How this record was verified: Verbatim reads of two independent official documents, each downloaded and text-extracted in full: (1) the NM Regulation & Licensing Department's official UORRA compilation PDF (rld.nm.gov, 2019 edition) for sections 47-8-15 (pre-2025 baseline), 47-8-18, 47-8-24, 47-8-37 and full-chapter negative sweeps (no escrow/interest-account rule, no grace period, no pet-deposit statute, no frequency limit); and (2) the final (enrolled, SJC substitute) version of 2025 SB 267 on nmlegis.gov (Laws 2025, ch. 122, signed 2025-04-08, effective 2025-06-20) for the current text of 47-8-15 (5% late fee), new sections 47-8-19.1 to 47-8-19.4, and amended 47-8-48. Every load-bearing figure reconciled against FindLaw (mirror stamped current 2024-01-01) and Justia 2025-edition amendment notes; the two officials agree with each other and the mirrors on the 1-month deposit cap for sub-annual agreements, annual-lease interest trigger, 30-day return, $250 bad-faith penalty, 5% late fee and its notice-to-assess mechanic, 30-days-before-the-rental-date increase rule, and 24-hour written entry notice.

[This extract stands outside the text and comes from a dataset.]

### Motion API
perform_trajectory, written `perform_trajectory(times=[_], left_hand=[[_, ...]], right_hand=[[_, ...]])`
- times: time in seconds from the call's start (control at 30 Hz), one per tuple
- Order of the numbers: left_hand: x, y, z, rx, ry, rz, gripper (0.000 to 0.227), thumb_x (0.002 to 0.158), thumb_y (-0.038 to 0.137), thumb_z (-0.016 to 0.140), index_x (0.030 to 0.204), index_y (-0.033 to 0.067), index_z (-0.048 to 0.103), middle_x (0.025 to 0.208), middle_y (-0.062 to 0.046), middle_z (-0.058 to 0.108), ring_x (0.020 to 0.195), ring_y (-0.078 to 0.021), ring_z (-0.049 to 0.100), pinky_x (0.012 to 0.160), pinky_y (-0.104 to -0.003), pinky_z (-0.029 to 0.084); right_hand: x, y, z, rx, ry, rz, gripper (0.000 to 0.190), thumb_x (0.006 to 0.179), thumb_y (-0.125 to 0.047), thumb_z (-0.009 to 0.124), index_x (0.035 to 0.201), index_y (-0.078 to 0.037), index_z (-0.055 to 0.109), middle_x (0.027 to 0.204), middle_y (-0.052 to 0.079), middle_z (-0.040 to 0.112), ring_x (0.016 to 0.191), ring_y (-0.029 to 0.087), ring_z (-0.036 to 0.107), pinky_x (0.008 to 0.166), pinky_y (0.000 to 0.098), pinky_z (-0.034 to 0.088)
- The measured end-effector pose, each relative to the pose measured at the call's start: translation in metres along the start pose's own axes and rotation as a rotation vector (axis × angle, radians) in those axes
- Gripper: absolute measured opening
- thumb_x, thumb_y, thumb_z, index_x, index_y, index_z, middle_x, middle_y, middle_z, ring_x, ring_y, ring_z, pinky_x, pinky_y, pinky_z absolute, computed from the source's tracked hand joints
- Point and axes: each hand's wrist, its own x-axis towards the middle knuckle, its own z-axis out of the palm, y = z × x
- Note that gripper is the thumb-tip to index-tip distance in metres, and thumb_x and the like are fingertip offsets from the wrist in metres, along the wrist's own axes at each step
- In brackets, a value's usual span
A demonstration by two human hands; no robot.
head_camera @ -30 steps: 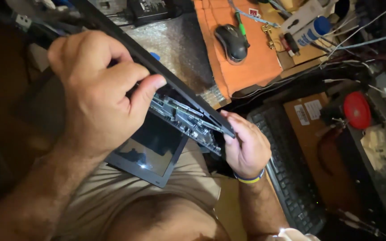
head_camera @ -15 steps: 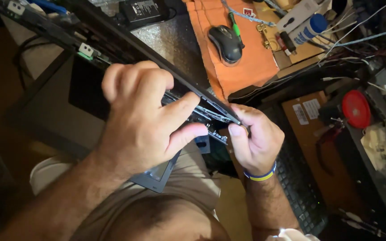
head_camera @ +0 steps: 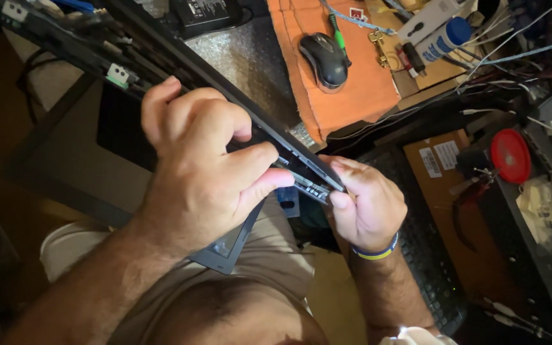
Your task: Disassembling a laptop to access internal components using prying tools and a screwdriver
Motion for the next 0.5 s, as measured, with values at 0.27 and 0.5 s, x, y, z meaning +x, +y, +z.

Section 47-8A-1 (rent control preemption) initially verified on two mirrors reconciled verbatim (Justia + FindLaw) because the official host nmonesource.com returns HTTP 403 to automated fetches; a same-day (2026-07-11) in-app browser-pane session then read the official compiled code directly on nmonesource.com (NMSA Unannotated, Chapter 47), sight-verifying 47-8A-1 verbatim (subsections A-C, History: Laws 1991, ch. 23, § 1), the compiled 47-8-15 text including the 5% subsection (D) and the 2025 ch. 122 history line, the compiled section numbers 47-8-19.1 through 47-8-19.4, and the unamended history lines of 47-8-18 (1975/1985/1989) and 47-8-24 (1975/1995) — all matching the encoding. Pending-bill sweep 2026-07-11: 2026 regular session (30-day) adjourned sine die 2026-02-19; SB 138 (repeal rent control prohibition) died in committee (Action Postponed Indefinitely, confirmed on the official nmlegis.gov bill page); no UORRA bill touching the four topics passed.